**Exercise**
In the data below, the answer is the run of lines from the line containing "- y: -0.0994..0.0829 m" through the line containing "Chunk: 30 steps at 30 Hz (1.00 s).", both included; print it exactly and nothing else.

Supplied records START

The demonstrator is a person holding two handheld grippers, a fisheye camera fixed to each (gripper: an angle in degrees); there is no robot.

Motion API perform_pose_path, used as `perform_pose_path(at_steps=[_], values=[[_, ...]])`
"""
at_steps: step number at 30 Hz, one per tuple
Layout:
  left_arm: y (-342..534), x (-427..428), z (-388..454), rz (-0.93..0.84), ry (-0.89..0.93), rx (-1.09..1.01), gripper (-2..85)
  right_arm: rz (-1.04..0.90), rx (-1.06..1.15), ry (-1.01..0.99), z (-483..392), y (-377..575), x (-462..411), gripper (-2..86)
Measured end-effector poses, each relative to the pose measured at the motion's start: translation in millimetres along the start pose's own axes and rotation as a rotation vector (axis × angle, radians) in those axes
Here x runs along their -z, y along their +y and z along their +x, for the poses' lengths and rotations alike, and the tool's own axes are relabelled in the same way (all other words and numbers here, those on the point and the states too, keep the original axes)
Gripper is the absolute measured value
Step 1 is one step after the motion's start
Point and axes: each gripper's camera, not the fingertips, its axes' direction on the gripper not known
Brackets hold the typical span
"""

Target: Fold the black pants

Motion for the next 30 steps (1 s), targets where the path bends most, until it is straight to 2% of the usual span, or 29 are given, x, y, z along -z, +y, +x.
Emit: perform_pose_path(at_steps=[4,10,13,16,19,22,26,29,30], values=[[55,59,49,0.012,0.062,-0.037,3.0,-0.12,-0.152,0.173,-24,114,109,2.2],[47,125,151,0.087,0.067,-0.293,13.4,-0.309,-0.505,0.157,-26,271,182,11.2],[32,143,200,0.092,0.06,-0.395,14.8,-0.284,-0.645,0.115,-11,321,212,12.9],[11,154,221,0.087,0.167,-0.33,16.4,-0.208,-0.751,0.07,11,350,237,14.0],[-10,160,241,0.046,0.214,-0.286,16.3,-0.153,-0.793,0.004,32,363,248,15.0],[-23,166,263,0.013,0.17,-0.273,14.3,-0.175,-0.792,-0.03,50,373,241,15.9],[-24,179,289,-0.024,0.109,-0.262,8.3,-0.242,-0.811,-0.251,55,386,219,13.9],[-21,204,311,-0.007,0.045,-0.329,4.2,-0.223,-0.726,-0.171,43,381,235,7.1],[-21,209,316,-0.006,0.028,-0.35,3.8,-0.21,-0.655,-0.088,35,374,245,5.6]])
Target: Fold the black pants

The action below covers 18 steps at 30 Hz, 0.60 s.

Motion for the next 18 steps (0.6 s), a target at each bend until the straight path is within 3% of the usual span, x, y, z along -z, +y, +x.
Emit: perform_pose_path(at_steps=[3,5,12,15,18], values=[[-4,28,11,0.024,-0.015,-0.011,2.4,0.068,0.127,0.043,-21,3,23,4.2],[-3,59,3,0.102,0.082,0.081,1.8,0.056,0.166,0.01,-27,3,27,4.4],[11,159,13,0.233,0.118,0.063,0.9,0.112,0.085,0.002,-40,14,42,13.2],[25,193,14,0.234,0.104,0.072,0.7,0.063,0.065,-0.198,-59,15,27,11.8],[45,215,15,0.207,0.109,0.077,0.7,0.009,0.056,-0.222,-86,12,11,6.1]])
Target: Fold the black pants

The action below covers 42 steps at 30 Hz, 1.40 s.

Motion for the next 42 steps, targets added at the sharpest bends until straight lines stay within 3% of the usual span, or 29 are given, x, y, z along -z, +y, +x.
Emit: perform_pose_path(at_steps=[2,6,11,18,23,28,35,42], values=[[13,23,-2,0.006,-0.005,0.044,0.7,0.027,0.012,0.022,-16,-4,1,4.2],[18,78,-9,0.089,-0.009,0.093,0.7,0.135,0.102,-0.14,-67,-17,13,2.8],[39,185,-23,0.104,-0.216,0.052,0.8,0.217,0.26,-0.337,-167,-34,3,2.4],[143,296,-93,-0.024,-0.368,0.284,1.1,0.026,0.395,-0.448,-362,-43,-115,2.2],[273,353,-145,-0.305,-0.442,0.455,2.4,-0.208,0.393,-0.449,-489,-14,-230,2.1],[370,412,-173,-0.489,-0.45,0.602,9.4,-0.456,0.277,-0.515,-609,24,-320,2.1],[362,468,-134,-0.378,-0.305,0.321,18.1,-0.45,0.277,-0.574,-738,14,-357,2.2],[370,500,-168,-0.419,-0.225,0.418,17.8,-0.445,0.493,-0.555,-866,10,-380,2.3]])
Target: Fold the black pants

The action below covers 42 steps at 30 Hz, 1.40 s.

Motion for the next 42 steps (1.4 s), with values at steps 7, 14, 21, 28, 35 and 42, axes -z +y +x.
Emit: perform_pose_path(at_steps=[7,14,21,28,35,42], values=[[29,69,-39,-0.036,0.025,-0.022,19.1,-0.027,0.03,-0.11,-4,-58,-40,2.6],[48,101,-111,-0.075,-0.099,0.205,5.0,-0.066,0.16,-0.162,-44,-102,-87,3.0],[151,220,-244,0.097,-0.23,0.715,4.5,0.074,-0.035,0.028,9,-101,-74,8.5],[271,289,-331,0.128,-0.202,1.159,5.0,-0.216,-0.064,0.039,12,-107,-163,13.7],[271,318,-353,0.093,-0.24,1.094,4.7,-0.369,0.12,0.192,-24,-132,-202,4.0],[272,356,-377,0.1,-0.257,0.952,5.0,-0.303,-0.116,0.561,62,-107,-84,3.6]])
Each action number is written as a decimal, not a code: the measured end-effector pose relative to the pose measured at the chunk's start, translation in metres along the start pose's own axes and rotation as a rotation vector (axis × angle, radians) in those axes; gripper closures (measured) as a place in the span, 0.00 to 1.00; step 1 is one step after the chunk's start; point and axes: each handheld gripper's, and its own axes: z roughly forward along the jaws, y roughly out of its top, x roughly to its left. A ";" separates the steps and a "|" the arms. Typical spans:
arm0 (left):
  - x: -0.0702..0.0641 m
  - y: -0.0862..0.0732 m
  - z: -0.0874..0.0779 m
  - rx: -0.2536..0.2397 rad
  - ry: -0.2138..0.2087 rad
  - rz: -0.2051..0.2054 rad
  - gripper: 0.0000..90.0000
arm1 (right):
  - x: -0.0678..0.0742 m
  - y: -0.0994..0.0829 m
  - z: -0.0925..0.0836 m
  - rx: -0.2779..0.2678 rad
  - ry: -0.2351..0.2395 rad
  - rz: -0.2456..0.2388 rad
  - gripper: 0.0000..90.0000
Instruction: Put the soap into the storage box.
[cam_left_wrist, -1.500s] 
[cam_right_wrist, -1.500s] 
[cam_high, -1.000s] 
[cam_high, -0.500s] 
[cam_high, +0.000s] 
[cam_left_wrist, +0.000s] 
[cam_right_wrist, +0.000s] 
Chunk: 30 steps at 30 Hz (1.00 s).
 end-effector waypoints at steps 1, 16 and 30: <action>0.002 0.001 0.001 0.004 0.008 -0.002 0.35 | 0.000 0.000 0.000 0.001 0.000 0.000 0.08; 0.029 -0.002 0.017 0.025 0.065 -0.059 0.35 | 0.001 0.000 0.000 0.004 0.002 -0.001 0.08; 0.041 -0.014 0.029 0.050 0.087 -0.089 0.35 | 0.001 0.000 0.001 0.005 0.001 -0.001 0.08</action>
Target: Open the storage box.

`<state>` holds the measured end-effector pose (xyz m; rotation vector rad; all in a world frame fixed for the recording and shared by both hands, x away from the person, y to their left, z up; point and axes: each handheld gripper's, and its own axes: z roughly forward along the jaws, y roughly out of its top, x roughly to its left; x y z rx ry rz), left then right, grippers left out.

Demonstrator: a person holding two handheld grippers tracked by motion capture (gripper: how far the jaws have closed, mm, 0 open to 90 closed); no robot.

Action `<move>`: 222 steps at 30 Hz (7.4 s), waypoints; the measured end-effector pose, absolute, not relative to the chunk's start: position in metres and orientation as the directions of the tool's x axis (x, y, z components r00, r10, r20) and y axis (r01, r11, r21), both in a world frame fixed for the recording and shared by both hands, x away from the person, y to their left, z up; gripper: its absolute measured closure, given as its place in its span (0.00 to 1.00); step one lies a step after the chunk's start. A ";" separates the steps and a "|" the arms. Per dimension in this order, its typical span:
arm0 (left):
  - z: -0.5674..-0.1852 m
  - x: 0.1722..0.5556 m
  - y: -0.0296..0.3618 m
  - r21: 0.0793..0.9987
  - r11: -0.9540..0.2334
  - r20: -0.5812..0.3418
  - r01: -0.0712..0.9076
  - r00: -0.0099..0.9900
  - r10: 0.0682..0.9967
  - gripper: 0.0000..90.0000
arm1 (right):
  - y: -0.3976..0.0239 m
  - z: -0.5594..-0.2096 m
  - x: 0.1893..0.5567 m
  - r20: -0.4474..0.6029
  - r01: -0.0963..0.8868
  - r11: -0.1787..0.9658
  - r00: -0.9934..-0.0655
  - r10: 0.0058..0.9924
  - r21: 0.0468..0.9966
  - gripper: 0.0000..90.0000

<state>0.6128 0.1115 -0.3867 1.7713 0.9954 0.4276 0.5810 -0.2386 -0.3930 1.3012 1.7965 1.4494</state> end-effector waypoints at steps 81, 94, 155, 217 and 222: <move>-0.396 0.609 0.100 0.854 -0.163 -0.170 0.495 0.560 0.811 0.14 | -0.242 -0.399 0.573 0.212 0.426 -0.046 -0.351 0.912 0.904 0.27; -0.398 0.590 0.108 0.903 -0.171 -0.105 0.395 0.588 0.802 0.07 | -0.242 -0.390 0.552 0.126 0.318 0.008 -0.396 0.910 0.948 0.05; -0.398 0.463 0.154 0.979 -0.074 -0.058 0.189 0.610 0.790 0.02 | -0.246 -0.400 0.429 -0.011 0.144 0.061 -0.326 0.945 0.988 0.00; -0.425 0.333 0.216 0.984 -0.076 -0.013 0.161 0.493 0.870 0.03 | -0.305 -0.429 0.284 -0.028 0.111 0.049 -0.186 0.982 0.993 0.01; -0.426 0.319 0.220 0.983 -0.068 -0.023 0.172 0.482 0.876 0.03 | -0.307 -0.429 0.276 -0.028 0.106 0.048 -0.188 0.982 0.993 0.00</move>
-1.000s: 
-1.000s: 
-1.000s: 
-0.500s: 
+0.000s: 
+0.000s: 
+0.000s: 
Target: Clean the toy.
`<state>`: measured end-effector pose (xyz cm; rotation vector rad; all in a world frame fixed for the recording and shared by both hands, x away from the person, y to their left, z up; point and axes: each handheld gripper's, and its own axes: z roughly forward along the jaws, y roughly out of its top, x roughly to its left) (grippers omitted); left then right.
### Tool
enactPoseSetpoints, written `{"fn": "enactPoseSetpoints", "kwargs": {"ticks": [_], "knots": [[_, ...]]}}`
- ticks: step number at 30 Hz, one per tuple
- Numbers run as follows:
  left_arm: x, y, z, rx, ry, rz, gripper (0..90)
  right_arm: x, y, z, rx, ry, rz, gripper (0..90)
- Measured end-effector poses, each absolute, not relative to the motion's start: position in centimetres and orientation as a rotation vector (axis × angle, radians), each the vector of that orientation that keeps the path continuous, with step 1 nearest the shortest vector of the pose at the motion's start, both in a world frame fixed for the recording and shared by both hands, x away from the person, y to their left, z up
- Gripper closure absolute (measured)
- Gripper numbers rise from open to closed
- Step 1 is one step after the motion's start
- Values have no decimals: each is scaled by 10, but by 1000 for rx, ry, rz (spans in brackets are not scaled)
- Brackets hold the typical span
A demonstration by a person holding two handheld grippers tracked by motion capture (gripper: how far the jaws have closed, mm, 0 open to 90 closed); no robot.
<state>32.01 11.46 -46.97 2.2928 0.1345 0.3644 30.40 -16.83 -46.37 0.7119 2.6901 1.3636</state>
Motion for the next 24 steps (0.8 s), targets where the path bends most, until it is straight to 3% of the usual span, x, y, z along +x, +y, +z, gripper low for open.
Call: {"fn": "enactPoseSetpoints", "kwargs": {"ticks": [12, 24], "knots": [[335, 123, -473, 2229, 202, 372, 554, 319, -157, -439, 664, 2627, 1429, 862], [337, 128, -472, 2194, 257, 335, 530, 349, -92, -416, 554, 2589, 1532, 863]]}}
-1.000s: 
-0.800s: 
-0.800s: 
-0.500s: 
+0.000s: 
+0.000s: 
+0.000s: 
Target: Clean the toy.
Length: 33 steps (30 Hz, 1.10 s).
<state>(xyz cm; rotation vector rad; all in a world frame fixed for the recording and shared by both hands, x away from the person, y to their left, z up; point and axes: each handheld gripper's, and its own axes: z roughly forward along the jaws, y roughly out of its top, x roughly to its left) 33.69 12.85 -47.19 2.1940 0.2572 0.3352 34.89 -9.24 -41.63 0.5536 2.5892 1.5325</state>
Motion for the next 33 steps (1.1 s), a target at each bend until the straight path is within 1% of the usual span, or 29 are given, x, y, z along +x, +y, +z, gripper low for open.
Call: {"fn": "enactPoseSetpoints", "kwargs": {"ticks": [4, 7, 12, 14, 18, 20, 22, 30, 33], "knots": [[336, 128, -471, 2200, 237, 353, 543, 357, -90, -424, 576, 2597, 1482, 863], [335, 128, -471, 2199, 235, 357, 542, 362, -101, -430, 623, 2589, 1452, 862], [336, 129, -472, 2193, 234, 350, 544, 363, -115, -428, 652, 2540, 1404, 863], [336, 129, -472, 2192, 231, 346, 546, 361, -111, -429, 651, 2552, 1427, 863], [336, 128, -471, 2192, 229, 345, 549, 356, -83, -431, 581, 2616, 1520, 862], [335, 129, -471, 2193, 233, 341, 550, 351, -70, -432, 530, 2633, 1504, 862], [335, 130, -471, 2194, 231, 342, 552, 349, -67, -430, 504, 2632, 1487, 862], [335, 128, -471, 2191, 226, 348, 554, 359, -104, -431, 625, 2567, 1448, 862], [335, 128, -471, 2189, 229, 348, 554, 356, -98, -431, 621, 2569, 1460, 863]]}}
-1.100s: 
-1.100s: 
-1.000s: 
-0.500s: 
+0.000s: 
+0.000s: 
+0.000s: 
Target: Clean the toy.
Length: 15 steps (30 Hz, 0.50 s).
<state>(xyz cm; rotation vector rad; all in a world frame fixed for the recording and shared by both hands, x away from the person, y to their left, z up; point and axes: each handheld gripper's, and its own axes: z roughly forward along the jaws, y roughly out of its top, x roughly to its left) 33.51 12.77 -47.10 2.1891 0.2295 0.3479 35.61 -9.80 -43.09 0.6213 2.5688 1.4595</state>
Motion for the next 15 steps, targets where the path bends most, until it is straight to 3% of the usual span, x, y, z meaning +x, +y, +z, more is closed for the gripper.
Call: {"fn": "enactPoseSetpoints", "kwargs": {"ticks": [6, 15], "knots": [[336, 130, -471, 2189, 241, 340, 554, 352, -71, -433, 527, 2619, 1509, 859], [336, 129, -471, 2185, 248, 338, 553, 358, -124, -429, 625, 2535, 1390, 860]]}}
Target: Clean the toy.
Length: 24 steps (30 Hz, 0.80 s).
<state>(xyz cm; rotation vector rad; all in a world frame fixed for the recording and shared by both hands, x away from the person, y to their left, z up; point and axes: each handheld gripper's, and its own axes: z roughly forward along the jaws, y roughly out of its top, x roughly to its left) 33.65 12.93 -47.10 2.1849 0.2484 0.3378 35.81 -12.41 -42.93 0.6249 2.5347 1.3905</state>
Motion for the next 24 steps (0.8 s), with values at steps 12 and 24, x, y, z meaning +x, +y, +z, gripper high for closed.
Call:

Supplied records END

**Task response**
  - y: -0.0994..0.0829 m
  - z: -0.0925..0.0836 m
  - rx: -0.2779..0.2678 rad
  - ry: -0.2351..0.2395 rad
  - rz: -0.2456..0.2388 rad
  - gripper: 0.0000..90.0000
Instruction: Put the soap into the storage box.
[cam_left_wrist, -1.500s] 
[cam_right_wrist, -1.500s] 
[cam_high, -1.000s] 
[cam_high, -0.500s] 
[cam_high, +0.000s] 
[cam_left_wrist, +0.000s] 
[cam_right_wrist, +0.000s] 
Chunk: 30 steps at 30 Hz (1.00 s).

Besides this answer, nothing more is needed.